Each line below is to be set down again exactly.

**Supplied information:**
+--
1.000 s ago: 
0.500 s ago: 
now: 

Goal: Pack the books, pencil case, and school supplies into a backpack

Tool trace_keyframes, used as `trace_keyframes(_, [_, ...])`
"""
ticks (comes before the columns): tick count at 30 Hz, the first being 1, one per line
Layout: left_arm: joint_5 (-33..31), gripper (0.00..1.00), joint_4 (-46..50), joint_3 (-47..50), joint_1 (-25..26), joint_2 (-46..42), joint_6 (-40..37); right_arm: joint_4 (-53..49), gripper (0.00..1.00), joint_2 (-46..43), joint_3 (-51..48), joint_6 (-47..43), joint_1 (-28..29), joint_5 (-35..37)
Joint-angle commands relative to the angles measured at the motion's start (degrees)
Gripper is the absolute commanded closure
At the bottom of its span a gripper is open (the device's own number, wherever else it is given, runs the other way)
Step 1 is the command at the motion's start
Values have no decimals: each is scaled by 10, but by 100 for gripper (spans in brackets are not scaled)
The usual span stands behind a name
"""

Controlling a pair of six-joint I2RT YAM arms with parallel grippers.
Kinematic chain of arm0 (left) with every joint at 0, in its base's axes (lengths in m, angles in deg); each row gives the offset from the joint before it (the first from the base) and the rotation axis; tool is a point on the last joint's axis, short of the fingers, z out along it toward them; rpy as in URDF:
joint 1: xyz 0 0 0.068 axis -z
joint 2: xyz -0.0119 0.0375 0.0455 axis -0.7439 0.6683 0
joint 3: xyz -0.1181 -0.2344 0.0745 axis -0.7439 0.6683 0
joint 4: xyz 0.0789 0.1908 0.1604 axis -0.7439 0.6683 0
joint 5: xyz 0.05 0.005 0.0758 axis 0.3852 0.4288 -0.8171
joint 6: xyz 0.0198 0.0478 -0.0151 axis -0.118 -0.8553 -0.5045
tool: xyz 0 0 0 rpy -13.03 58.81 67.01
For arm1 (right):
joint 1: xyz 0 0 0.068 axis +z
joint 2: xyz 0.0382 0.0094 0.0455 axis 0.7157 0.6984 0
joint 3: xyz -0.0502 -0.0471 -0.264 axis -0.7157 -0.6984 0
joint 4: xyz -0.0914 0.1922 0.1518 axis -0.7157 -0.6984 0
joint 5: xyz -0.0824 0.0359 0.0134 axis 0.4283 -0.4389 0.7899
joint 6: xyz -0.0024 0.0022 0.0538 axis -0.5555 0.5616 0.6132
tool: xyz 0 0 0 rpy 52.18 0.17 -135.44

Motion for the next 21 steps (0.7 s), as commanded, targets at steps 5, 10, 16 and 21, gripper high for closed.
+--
**Completed task:**
1.000 s ago: 
0.500 s ago: 
now: 

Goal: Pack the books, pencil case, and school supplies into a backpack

Tool trace_keyframes, used as `trace_keyframes(_, [_, ...])`
"""
ticks (comes before the columns): tick count at 30 Hz, the first being 1, one per line
Layout: left_arm: joint_5 (-33..31), gripper (0.00..1.00), joint_4 (-46..50), joint_3 (-47..50), joint_1 (-25..26), joint_2 (-46..42), joint_6 (-40..37); right_arm: joint_4 (-53..49), gripper (0.00..1.00), joint_2 (-46..43), joint_3 (-51..48), joint_6 (-47..43), joint_1 (-28..29), joint_5 (-35..37)
Joint-angle commands relative to the angles measured at the motion's start (degrees)
Gripper is the absolute commanded closure
At the bottom of its span a gripper is open (the device's own number, wherever else it is given, runs the other way)
Step 1 is the command at the motion's start
Values have no decimals: each is scaled by 10, but by 100 for gripper (spans in brackets are not scaled)
The usual span stands behind a name
"""

Controlling a pair of six-joint I2RT YAM arms with parallel grippers.
Kinematic chain of arm0 (left) with every joint at 0, in its base's axes (lengths in m, angles in deg); each row gives the offset from the joint before it (the first from the base) and the rotation axis; tool is a point on the last joint's axis, short of the fingers, z out along it toward them; rpy as in URDF:
joint 1: xyz 0 0 0.068 axis -z
joint 2: xyz -0.0119 0.0375 0.0455 axis -0.7439 0.6683 0
joint 3: xyz -0.1181 -0.2344 0.0745 axis -0.7439 0.6683 0
joint 4: xyz 0.0789 0.1908 0.1604 axis -0.7439 0.6683 0
joint 5: xyz 0.05 0.005 0.0758 axis 0.3852 0.4288 -0.8171
joint 6: xyz 0.0198 0.0478 -0.0151 axis -0.118 -0.8553 -0.5045
tool: xyz 0 0 0 rpy -13.03 58.81 67.01
For arm1 (right):
joint 1: xyz 0 0 0.068 axis +z
joint 2: xyz 0.0382 0.0094 0.0455 axis 0.7157 0.6984 0
joint 3: xyz -0.0502 -0.0471 -0.264 axis -0.7157 -0.6984 0
joint 4: xyz -0.0914 0.1922 0.1518 axis -0.7157 -0.6984 0
joint 5: xyz -0.0824 0.0359 0.0134 axis 0.4283 -0.4389 0.7899
joint 6: xyz -0.0024 0.0022 0.0538 axis -0.5555 0.5616 0.6132
tool: xyz 0 0 0 rpy 52.18 0.17 -135.44

Motion for the next 21 steps (0.7 s), as commanded, targets at steps 5, 10, 16 and 21, gripper high for closed.

Work on the answer is now done.